We all read about the scientifically backed benefits of meditation, and we believe we are in the midst of a global spiritual awakening. While meditation has been de rigeur for the last decade or so (and many of us are practicing it) the question is how each of us can embed it into our daily lives in the most agile and non-intrusive manner. The key word is habit.

You may think that you need to contort your legs into a pretzel for 30+ minutes to get to that sweet spot of serenity. However, all you need is 1 minute! This means that whatever your schedule or day has in store for you, there will be a minute somewhere you can sit and be mindful. Whether that is in a taxi from the airport, in the office between meetings, on a plane taxi-ing towards the take-off or in the bathroom before an important meeting, a 1-minute meditation has the ability to put your day back on track and helps you reach peak performance.

0.jpg

This daily practice has helped us both over the years, travelling the world, and it works wonders. We instilled 3 “moments of truth”: Firstly, during each flight during the last moments before landing. Secondly during each taxi ride, and third before each important meeting or speech (which may even be in the bathroom!)

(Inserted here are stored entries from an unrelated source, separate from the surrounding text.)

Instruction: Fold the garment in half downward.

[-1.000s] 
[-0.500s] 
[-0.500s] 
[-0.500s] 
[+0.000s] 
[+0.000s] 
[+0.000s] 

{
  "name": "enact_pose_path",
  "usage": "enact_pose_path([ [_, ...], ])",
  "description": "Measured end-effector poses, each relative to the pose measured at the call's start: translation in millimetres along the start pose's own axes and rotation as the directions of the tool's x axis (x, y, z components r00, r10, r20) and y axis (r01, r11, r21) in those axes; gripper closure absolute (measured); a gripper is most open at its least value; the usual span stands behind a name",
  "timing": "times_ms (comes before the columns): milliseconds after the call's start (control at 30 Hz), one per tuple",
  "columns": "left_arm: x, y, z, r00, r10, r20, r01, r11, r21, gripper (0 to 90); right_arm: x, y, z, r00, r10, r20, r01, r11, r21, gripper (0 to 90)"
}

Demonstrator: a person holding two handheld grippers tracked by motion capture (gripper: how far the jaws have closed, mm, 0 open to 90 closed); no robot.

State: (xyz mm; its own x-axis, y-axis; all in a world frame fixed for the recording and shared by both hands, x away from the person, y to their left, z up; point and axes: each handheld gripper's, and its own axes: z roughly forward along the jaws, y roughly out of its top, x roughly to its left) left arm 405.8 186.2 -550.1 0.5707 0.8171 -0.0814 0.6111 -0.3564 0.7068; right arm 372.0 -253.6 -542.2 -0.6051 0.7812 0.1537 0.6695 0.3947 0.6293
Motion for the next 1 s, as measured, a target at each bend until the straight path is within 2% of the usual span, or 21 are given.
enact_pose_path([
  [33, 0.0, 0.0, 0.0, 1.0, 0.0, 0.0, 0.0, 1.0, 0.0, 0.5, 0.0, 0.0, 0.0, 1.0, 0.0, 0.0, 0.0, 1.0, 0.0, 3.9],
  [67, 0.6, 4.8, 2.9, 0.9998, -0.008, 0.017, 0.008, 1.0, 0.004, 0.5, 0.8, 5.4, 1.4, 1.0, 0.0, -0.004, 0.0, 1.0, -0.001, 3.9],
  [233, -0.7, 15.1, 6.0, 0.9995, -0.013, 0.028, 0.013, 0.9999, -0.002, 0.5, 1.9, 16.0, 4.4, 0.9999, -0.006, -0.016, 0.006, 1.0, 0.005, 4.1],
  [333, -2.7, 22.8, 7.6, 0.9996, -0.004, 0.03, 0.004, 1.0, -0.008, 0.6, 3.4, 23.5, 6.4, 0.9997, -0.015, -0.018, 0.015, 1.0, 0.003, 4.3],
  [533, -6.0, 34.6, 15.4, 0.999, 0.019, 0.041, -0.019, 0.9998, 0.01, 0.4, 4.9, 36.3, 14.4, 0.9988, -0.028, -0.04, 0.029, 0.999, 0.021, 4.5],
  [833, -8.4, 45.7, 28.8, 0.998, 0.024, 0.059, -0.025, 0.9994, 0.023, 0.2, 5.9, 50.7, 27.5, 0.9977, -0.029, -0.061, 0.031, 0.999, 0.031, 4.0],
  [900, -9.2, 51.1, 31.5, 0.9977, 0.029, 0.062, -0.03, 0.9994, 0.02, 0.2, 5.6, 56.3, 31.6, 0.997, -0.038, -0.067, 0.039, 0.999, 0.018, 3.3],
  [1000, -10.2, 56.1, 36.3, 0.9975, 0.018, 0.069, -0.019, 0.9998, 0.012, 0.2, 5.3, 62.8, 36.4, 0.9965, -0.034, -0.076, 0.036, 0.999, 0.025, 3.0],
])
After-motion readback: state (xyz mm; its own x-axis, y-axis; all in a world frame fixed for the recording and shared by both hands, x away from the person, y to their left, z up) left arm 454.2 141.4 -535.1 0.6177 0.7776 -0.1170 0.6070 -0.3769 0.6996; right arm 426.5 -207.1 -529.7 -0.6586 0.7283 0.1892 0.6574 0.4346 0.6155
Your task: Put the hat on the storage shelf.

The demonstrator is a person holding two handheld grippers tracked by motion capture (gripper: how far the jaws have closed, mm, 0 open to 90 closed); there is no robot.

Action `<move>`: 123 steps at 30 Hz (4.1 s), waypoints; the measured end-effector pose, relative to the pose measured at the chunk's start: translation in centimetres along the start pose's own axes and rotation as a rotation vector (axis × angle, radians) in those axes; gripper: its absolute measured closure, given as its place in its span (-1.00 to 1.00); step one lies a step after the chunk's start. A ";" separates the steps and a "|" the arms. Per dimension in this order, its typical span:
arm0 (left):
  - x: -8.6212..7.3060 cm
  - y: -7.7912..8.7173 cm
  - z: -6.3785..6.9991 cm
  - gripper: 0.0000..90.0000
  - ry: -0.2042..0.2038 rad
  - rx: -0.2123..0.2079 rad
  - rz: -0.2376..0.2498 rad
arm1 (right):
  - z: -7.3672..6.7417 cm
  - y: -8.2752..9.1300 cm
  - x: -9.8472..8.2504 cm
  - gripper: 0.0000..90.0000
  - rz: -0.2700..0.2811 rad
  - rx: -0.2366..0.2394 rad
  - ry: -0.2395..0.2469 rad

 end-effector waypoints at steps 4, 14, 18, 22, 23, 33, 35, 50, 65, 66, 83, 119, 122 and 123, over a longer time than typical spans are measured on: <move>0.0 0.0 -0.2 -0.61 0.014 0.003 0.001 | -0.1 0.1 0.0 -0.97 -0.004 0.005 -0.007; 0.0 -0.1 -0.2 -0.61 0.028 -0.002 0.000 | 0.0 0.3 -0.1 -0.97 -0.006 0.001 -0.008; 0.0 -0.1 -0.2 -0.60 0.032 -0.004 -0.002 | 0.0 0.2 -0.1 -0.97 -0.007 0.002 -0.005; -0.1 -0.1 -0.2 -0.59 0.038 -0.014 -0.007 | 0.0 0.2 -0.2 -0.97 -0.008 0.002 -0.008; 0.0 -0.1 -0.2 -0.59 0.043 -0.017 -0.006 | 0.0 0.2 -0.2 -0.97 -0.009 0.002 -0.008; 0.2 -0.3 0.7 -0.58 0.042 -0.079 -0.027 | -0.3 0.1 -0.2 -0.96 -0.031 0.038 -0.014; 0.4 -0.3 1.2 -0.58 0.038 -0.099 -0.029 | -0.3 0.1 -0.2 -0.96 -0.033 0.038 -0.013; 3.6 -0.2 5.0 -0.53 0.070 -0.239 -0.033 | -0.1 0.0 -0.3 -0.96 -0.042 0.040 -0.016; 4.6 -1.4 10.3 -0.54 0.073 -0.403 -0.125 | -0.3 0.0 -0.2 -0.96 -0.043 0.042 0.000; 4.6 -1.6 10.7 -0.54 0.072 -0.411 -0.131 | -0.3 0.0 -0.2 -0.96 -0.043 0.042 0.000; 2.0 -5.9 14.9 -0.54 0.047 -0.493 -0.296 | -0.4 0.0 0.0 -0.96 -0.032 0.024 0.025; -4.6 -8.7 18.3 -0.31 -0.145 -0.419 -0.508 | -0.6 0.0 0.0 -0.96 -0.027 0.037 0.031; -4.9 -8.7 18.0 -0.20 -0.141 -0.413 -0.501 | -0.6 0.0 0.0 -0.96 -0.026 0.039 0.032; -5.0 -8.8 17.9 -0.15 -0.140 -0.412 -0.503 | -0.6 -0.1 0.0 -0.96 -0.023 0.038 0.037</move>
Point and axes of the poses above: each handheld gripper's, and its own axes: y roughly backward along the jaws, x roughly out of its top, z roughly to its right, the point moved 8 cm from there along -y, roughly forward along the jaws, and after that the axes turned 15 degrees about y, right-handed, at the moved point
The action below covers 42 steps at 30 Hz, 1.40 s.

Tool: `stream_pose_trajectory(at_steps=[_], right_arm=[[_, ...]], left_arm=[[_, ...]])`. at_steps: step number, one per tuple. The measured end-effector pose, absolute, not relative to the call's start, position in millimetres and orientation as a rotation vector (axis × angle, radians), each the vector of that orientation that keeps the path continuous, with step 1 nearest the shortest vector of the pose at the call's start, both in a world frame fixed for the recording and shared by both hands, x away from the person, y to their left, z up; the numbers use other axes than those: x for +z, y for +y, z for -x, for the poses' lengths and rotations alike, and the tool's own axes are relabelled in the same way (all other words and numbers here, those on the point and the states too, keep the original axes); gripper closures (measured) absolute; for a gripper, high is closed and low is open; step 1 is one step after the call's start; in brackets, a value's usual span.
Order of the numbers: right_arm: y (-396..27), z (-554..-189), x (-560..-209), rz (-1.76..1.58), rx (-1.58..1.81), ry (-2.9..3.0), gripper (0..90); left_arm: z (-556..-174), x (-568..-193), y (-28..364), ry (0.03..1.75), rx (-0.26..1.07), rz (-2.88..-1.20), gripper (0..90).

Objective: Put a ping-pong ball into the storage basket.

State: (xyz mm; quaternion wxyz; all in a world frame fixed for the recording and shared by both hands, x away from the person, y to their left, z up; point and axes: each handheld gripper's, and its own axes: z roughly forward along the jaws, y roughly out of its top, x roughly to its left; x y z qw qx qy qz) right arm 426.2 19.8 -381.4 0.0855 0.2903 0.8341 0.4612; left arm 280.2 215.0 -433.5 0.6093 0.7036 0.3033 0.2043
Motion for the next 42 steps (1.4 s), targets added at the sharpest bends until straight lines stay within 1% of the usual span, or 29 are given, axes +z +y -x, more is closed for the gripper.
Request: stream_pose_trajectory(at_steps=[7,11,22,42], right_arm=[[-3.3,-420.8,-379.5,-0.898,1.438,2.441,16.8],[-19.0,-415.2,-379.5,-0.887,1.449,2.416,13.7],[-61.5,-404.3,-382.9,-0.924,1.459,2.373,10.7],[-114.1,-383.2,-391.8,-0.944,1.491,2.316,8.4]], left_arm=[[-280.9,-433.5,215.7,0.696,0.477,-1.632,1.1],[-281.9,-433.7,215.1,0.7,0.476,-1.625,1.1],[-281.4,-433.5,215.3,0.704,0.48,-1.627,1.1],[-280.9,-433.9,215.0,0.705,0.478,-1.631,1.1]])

The practice of meditation quiets your mind and re-centers you holistically so that you can respond to any situation in a cool, calm, and collected manner. Those of us practicing meditation in any shape or form already know the profound benefits:

  1. It sharpens one’s mind.

  2. It boosts compassion and understanding.

  3. It frees one’s mind from distractions.

  4. It enables to deal with stress and external factors calmer.

  5. It rewires your brain over time.

There's nothing difficult or complicated about a simple mindfulness meditation exercise. All you need is yourself and a minute of your time. It is that easy! Far too many people have over-complicated meditation in the past and mystified it, yet at its core it's a simple process. Here are the steps towards your own “Serenity City”:

  • Make sure you will be undisturbed for the next minute. That emoji-laden text can wait.

  • Sit comfortably, with your feet firmly on the floor (or the foot mat of the taxi), your posture straight, and your eyes closed. 

  • Place your hands in a way so they are balanced, symmetrical, and still. You can go full-yogi and put them in a mudra or simply have them laying flat on your thighs.

  • During the next minute, all you need to do is focus on your breathing. Focus on your in-breath and your out-breath ... just like the ebb and flow of ocean waves.

If you start thinking about delicious food or a project you need to work on later, that's perfectly normal and alright. What you can do as soon as you notice distracting thoughts is to bring your attention back to your breath. 

DING...that's it! 

That wasn't so difficult, was it? This is a practice you can do almost anytime and anywhere when you need to re-adjust and re-center.